● What needs to be done: Take each line of the material that includes "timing" and copy it.

BEGIN Supplied entries

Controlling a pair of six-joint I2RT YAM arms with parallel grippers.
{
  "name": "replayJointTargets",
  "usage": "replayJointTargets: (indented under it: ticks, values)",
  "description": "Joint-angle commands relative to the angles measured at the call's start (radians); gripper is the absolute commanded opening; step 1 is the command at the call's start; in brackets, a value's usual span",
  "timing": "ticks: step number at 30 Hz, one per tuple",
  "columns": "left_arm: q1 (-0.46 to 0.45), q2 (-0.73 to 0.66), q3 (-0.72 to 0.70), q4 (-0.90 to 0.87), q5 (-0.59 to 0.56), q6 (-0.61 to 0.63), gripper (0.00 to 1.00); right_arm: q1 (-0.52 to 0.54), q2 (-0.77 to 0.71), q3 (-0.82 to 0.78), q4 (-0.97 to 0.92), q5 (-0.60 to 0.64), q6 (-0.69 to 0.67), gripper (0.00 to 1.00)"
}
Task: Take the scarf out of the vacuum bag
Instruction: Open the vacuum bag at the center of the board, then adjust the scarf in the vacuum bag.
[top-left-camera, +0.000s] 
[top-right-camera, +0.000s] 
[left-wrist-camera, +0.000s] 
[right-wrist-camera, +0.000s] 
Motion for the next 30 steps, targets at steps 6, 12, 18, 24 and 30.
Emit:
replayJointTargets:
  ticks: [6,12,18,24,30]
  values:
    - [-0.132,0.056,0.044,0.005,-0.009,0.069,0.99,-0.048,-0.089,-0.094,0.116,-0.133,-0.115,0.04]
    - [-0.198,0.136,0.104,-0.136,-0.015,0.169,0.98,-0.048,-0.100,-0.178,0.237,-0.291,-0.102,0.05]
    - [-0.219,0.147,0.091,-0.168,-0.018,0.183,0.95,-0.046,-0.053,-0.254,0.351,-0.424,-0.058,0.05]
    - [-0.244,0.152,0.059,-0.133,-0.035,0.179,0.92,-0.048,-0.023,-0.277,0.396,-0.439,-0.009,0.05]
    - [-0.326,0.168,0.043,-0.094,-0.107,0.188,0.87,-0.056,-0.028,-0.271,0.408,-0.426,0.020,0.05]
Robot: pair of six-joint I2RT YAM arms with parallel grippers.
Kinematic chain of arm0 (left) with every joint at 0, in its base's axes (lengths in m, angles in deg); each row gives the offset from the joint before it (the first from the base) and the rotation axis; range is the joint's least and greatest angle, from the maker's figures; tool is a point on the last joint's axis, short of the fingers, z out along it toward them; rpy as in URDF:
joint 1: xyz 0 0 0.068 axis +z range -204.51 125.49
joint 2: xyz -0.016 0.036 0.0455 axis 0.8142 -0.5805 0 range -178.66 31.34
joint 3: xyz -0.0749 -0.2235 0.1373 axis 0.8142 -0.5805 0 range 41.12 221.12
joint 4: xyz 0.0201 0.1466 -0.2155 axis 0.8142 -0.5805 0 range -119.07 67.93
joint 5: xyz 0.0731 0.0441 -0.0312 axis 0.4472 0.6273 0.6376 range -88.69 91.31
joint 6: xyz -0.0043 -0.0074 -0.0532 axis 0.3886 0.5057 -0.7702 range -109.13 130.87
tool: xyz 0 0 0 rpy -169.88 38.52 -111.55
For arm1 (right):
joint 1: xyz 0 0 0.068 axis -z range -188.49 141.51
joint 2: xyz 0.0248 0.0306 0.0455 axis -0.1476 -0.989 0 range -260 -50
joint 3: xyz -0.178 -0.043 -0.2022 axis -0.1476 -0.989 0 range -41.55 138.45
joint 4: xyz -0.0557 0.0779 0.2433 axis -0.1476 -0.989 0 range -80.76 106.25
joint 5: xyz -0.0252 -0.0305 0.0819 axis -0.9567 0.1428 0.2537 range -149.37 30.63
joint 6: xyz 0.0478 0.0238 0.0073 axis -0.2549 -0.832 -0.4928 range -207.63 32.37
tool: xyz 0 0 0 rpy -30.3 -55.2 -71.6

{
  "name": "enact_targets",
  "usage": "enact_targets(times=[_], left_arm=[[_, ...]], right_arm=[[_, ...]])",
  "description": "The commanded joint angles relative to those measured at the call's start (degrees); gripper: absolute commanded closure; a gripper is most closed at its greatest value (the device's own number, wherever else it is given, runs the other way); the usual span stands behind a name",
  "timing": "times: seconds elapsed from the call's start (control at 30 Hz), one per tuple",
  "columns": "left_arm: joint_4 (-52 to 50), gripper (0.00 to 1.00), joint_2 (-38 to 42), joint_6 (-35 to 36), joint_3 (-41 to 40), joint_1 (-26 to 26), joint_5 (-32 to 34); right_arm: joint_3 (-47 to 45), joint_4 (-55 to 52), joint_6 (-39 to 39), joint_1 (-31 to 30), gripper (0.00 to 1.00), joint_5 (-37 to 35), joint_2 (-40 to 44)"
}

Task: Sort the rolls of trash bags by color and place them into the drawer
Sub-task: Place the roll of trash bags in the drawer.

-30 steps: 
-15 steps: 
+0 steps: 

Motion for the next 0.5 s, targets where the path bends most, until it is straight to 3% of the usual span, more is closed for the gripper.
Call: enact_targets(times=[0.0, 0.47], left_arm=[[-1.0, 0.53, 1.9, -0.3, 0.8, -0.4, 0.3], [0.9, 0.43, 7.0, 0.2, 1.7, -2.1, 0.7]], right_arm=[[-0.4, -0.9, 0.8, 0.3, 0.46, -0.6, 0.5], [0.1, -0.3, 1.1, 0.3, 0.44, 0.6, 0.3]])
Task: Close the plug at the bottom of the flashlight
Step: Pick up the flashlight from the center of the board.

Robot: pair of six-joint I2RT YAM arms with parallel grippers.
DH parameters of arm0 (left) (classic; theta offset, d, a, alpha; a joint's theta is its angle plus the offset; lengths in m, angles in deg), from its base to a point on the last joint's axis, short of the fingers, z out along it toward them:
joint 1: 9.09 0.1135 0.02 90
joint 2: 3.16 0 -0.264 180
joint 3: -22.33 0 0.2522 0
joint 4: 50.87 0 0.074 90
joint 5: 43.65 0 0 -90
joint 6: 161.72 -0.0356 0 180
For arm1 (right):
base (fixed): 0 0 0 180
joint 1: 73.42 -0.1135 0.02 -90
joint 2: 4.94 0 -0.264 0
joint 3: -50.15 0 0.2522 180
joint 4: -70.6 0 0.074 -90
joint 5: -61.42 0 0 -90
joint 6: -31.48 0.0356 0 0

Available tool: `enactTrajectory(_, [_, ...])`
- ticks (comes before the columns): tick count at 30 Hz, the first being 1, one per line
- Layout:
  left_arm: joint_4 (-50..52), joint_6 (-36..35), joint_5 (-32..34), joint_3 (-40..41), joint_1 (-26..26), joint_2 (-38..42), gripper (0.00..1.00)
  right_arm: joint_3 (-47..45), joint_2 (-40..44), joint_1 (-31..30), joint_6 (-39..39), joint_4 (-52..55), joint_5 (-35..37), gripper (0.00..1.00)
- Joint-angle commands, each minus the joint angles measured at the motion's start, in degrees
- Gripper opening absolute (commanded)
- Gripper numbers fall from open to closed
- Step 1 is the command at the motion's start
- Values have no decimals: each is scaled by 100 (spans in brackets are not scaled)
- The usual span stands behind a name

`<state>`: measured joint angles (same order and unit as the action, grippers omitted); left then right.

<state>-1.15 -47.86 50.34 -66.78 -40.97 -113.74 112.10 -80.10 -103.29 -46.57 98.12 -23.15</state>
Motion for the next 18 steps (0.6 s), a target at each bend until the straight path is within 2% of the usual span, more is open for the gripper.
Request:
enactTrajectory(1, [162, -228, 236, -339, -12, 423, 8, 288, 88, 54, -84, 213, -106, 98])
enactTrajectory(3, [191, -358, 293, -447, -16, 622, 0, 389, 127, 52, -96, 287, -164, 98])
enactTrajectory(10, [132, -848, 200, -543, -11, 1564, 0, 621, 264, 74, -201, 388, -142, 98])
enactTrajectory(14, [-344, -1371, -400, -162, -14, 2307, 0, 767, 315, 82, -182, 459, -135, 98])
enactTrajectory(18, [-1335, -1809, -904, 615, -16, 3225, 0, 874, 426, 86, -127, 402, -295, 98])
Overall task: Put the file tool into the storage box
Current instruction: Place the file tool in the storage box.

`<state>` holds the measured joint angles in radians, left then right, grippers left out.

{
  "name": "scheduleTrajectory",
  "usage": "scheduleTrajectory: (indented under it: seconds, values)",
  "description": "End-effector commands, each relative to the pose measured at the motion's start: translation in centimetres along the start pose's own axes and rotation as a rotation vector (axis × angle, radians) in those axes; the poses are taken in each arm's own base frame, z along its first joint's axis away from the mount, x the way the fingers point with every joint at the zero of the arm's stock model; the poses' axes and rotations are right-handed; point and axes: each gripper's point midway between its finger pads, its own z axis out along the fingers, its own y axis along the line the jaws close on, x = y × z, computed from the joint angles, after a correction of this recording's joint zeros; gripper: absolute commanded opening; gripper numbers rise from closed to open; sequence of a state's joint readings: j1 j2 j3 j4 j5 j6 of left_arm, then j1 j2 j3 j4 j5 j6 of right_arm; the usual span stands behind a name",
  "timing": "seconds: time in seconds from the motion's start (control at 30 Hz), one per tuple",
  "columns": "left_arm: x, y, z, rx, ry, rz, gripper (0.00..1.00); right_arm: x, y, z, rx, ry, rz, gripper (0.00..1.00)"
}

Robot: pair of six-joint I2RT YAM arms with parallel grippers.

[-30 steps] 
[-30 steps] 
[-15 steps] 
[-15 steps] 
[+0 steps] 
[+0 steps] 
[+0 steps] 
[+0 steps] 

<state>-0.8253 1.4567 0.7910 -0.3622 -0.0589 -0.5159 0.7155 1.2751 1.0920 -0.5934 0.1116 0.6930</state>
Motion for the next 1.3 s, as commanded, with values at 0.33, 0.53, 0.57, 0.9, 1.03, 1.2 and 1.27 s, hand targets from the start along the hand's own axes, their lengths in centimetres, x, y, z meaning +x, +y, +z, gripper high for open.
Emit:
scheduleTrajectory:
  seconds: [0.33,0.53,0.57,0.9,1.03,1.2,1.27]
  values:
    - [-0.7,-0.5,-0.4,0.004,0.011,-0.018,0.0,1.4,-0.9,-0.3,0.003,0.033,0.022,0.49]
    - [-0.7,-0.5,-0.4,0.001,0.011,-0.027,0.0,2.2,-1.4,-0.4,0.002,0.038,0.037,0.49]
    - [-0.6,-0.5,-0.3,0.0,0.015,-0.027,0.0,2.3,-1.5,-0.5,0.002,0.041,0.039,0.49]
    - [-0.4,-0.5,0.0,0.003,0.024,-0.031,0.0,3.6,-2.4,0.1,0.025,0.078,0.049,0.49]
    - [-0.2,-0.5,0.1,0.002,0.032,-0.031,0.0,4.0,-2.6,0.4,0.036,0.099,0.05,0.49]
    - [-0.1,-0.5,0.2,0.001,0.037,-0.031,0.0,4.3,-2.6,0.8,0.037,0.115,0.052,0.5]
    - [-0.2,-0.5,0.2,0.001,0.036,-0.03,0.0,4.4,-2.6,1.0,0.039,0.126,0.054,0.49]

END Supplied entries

● Task response:
  "timing": "ticks: step number at 30 Hz, one per tuple",
  "timing": "times: seconds elapsed from the call's start (control at 30 Hz), one per tuple",
  "timing": "seconds: time in seconds from the motion's start (control at 30 Hz), one per tuple",

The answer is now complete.